The task » Check each line of the data for "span", and copy the ones that have it.

Given data »
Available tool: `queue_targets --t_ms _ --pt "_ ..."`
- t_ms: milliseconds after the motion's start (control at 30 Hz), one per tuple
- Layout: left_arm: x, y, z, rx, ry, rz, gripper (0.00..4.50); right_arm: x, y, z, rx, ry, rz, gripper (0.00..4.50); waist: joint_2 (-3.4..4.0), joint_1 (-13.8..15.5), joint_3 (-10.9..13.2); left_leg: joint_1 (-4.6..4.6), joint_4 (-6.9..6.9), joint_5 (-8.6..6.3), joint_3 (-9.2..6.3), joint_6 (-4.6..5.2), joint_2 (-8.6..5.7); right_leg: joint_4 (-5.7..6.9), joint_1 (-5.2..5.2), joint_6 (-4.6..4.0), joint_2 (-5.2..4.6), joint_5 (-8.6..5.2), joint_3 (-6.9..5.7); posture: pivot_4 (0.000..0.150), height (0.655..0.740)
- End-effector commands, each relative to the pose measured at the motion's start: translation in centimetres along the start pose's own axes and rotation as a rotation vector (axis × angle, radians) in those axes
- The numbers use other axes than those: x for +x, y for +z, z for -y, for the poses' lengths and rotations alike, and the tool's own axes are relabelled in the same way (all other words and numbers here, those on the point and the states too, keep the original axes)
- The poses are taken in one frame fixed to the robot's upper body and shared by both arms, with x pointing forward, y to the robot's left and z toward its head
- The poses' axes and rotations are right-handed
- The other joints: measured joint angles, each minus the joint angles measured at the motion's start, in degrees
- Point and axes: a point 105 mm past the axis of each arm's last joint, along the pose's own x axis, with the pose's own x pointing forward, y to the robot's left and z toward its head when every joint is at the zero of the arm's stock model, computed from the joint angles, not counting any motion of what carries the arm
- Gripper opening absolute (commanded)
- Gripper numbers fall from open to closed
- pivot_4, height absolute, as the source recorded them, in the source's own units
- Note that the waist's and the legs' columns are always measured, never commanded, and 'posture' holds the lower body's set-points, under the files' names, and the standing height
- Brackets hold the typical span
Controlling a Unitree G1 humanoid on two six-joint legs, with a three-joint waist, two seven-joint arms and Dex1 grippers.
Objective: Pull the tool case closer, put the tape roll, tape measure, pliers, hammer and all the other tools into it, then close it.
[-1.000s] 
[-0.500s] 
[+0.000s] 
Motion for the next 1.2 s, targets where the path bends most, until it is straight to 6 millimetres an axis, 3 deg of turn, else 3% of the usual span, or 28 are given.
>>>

Task answer »
- Brackets hold the typical span
Motion for the next 1.2 s, targets where the path bends most, until it is straight to 6 millimetres an axis, 3 deg of turn, else 3% of the usual span, or 28 are given.

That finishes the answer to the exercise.